* [Problem]
Could you retype only the lines from the one containing "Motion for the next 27" through the final line of the entries, both included, skipping any images?

* [Material for this exercise]
◇ ◇ ◇ ◇ ◇ ◇ ◇

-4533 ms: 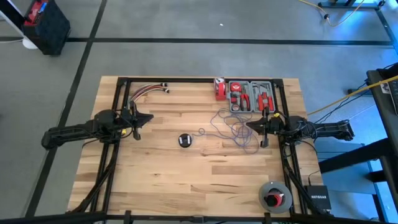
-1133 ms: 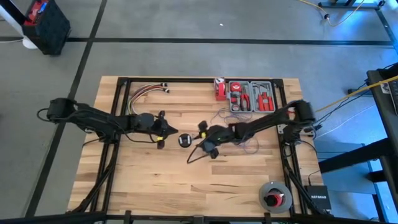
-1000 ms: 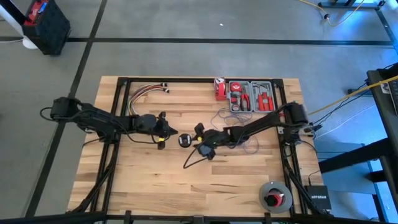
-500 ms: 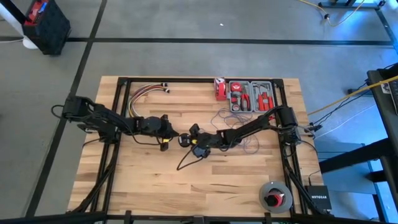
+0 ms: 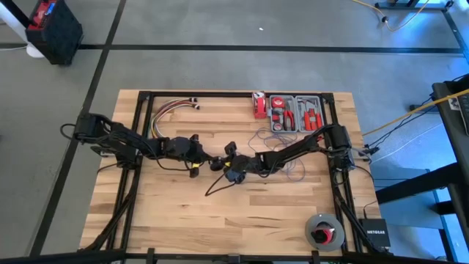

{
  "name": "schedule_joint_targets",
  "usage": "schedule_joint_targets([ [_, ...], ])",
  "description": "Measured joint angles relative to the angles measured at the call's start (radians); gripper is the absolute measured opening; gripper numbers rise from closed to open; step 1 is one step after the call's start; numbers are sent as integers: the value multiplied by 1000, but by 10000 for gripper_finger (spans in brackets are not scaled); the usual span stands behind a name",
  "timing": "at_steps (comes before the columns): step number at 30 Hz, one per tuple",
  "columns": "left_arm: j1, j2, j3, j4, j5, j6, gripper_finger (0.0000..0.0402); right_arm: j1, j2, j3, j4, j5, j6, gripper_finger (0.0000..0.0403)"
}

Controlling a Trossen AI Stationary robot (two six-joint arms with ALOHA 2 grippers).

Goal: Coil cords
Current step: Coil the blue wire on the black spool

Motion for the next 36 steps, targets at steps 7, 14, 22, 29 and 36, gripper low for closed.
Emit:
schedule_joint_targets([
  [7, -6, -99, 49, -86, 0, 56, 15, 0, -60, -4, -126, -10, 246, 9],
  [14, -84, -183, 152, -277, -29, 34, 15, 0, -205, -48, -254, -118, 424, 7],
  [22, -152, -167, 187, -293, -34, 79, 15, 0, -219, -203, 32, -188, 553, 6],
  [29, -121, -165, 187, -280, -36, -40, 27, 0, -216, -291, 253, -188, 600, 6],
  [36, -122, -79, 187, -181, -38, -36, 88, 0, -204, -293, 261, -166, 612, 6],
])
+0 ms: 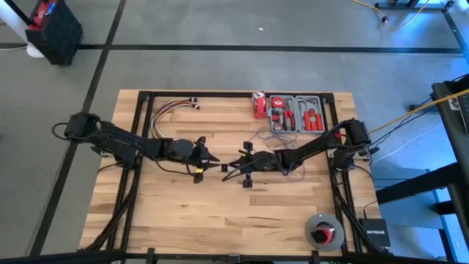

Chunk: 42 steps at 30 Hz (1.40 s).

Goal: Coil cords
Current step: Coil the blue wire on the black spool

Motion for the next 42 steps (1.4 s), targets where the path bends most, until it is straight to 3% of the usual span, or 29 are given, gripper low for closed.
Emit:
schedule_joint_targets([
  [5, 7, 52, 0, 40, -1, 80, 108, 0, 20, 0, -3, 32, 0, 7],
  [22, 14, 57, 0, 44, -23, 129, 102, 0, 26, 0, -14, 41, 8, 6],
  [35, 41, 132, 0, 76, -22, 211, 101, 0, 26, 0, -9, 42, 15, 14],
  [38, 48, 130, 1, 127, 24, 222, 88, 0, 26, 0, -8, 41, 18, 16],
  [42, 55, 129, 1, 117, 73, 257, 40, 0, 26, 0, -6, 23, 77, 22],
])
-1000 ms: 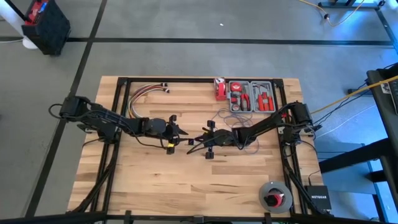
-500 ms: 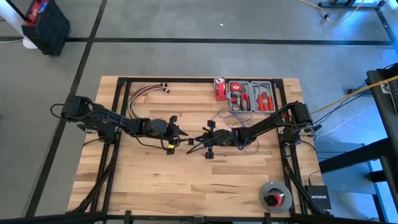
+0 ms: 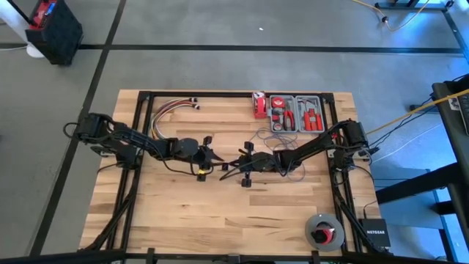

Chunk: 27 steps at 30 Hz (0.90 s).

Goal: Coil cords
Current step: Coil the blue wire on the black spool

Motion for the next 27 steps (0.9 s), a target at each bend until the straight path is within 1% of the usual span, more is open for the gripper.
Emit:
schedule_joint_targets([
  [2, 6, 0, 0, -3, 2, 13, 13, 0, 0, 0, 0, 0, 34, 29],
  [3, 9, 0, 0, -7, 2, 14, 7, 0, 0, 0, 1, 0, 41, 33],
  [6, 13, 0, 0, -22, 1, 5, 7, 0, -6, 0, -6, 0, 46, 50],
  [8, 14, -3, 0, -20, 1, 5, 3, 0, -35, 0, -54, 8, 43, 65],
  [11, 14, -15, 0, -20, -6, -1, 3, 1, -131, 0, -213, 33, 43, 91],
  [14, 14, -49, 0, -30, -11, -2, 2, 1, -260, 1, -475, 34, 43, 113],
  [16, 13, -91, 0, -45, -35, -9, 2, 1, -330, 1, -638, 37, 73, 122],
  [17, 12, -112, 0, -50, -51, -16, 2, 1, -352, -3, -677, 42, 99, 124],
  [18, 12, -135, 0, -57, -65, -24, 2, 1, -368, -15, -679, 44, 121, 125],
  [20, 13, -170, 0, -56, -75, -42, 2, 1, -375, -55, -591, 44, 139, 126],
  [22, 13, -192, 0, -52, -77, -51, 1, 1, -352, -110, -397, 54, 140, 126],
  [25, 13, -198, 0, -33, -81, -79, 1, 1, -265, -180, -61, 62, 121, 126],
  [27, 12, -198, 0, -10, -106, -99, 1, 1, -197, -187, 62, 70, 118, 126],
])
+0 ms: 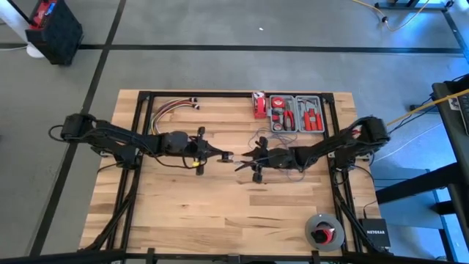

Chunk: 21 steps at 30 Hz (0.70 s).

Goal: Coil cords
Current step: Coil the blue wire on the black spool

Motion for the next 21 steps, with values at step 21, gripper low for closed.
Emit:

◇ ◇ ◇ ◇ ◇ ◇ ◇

* [Response box]
Motion for the next 27 steps (0.9 s), a target at each bend until the straight path is within 1% of the usual span, more is open for the gripper.
Emit:
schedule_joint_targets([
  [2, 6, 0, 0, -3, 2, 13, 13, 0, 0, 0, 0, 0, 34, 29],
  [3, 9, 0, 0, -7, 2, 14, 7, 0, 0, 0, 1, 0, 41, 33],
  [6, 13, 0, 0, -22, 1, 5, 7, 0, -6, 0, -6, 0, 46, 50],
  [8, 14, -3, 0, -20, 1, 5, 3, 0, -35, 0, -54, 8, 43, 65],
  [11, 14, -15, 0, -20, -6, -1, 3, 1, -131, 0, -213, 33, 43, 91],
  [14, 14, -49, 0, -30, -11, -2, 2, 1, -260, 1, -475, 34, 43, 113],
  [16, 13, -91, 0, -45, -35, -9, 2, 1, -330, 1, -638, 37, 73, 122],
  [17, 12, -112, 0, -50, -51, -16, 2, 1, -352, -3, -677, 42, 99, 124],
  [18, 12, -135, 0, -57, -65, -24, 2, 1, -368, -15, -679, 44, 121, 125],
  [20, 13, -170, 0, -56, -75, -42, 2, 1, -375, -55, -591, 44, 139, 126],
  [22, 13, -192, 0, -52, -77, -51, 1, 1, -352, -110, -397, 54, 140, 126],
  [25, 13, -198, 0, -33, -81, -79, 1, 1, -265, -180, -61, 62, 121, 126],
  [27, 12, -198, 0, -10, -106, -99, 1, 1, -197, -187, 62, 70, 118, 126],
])
+0 ms: 

Chunk: 21 steps at 30 Hz (0.70 s).

Goal: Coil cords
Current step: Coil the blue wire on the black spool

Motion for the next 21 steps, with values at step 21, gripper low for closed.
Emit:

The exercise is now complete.